An improved procedure is described for the recovery and purification of the coenzyme A-synthesizing protein complex (CoA-SPC) of Saccharomyces cerevisiae (bakers' yeast). The molecular mass of the CoA-SPC, determined prior to and following its purification, is estimated by Sephacryl S-300 size exclusion chromatography to be between 375 000–400 000. Two previously unreported catalytic activities attributed to CoA-SPC have been identified. One of these is CoA-hydrolase activity which catalyzes the hydrolysis of CoA to form 3′,5′-ADP and 4′-phosphopantetheine, and the other is dephospho-CoA-pyrophosphorylase activity which catalyzesa reaction between 4′-phosphopantetheine and ATP to form dephospho-CoA. The dephospho-CoA then reacts with ATP, catalyzed by the dephospho-CoA-kinase. to reform CoA. This sequence of reactions, referred to as the CoA/4′-phosphopantethiene cycle, provides a mechanism by which the 4′-phosphopantetheine can be recycled to form CoA. Each turn of the cycle utilizes two mol of ATP and produces one mol of ADP, one mol of PPi, and one mol of 3′,5′-ADP. Other than the hydrolysis of CoA by CoA-SPC, the 4′-phosphopantetheine for the cycle apparently could be supplied by alternate sources. One alternate source may be the conventional pathway of CoA biosynthesis. Intact CoA-SPC has been separated into two segments. One segment is designated apo-CoA-SPC and the other segment is referred to as the 10 000–15 000 M r subunit.

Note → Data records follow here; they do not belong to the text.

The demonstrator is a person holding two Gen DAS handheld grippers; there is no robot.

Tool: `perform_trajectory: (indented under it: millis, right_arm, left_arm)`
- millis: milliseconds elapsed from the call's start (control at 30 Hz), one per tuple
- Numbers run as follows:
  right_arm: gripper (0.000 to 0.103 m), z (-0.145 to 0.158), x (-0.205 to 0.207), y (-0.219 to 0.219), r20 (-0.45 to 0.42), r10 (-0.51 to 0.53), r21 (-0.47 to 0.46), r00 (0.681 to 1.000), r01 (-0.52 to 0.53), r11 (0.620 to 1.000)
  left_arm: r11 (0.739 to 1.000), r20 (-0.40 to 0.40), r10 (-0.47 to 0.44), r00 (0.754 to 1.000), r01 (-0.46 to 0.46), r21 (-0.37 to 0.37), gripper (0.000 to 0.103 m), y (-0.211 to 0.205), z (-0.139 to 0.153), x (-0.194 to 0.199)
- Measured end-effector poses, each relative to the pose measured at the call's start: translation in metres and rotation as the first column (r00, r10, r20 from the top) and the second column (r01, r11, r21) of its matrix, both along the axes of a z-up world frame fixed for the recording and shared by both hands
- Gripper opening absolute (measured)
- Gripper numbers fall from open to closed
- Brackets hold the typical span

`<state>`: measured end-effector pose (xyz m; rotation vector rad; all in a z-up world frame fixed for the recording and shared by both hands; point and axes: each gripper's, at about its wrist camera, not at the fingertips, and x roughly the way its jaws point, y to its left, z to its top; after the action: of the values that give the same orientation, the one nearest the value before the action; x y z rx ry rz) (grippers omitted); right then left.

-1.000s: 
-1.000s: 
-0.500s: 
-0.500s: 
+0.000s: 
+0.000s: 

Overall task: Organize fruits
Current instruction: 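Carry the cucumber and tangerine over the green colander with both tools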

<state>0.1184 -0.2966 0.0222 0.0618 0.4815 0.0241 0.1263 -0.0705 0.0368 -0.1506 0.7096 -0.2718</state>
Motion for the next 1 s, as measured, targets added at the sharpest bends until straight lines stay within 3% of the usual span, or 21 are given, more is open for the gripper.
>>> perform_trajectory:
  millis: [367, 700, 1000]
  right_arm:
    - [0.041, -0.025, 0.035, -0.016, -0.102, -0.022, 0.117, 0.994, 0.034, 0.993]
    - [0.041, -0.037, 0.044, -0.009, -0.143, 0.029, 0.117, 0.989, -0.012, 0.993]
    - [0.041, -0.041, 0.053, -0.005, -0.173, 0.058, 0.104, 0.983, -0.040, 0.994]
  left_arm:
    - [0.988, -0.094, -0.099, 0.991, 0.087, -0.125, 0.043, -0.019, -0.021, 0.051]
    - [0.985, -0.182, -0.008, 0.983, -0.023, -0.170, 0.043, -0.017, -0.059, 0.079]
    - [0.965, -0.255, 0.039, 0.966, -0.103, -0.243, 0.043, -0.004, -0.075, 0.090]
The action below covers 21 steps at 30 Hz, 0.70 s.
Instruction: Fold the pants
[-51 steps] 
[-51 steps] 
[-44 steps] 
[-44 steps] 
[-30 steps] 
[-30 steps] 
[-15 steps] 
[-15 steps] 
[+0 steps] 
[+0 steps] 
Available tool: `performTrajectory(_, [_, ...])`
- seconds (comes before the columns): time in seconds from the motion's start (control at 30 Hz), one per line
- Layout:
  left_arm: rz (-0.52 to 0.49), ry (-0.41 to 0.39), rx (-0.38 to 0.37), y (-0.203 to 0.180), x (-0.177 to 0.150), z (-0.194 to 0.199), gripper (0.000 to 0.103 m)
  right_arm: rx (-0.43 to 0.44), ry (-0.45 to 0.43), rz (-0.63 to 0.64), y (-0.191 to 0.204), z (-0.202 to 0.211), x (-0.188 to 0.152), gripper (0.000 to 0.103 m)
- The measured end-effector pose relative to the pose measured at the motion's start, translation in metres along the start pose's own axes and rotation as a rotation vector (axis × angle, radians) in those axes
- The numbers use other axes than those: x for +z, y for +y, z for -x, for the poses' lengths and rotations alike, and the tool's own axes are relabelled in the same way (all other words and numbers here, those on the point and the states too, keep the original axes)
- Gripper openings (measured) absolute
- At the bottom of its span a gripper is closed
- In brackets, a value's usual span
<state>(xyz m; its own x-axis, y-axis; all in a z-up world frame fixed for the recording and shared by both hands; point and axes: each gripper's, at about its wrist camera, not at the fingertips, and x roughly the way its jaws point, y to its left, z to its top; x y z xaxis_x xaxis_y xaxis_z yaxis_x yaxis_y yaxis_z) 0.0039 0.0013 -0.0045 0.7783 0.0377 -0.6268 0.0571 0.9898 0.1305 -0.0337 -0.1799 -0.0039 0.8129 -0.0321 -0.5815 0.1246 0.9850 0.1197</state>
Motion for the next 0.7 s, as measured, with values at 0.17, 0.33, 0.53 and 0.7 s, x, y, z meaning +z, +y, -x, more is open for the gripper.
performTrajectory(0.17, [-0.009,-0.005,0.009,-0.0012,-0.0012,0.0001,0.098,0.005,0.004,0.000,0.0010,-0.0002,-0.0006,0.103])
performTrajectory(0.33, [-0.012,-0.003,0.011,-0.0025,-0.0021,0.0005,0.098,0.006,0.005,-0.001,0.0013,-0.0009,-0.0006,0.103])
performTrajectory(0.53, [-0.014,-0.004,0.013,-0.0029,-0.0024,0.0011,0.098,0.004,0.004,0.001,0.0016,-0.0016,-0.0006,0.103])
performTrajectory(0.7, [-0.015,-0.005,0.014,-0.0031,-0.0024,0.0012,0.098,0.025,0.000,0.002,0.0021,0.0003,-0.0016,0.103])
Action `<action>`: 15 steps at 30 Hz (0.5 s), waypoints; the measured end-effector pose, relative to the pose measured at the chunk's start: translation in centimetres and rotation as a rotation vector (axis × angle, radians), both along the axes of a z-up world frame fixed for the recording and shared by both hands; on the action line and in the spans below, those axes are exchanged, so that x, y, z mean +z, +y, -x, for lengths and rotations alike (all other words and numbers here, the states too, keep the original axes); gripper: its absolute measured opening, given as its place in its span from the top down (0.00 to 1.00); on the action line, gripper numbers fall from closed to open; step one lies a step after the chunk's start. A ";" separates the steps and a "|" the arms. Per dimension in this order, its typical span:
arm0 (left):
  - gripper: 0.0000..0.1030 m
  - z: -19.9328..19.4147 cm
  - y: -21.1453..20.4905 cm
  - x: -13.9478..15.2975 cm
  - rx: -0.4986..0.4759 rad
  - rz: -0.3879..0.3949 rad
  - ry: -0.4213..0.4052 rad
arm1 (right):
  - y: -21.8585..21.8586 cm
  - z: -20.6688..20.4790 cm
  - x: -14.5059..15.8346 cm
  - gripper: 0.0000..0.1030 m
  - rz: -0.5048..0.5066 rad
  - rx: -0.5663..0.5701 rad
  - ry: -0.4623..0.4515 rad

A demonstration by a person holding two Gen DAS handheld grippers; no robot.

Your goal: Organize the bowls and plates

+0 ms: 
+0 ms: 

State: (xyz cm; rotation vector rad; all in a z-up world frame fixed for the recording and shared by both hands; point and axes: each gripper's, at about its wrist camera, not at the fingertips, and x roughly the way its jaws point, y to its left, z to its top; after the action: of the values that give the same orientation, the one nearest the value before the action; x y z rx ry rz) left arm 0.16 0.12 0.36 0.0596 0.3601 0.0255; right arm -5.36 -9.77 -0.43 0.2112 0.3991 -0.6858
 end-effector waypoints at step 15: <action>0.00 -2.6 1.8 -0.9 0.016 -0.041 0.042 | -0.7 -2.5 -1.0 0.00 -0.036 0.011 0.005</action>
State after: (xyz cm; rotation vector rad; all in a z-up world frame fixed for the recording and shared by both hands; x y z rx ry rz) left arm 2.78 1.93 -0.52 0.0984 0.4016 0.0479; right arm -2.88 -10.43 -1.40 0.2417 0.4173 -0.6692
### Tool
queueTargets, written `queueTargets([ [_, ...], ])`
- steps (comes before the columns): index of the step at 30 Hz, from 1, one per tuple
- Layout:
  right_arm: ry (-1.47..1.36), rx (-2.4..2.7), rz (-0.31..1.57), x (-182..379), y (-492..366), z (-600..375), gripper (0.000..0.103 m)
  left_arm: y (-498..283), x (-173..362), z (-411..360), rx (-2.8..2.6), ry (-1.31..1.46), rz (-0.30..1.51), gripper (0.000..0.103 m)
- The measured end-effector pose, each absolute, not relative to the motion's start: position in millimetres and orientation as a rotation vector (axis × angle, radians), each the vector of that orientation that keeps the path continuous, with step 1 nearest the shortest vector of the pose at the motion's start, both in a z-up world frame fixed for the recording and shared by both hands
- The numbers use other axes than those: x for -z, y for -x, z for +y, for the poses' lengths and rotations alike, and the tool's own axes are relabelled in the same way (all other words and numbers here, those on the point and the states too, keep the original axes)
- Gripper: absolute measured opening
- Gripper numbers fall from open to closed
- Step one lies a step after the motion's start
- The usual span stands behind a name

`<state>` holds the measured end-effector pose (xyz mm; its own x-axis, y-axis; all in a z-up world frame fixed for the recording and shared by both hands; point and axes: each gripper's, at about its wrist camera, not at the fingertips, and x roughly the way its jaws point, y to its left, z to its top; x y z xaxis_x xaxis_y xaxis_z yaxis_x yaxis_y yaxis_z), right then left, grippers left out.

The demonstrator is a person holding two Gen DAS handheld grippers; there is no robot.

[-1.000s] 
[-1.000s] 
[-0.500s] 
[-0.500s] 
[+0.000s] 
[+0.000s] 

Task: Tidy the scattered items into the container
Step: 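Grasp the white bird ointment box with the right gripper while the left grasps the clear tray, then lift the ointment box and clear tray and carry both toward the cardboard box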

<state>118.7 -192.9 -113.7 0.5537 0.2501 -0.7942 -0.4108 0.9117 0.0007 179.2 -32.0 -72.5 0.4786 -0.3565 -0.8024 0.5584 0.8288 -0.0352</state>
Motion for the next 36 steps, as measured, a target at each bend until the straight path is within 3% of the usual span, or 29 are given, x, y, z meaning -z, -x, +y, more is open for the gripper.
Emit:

The 5′-ADP-4′-pantothenic acid-synthetase, 5′-ADP-4′-pantothenylcysteine-synthetase, 5′-ADP-4′-pantothenylcysteine-decarboxylase, and CoA-hydrolase activities reside in the apo-CoA-SPC segment of CoA-SPC. Whereas the dephospho-CoA-kinase and the dephospho-CoA-pyrophosphorylase activities reside in the 10 000–15 000 M r subunit. Thus, the 10 000–15 000 M r subunit mimics the bifunctional enzyme complex that catalyzes the final two steps in the conventional pathway of CoA biosynthesis.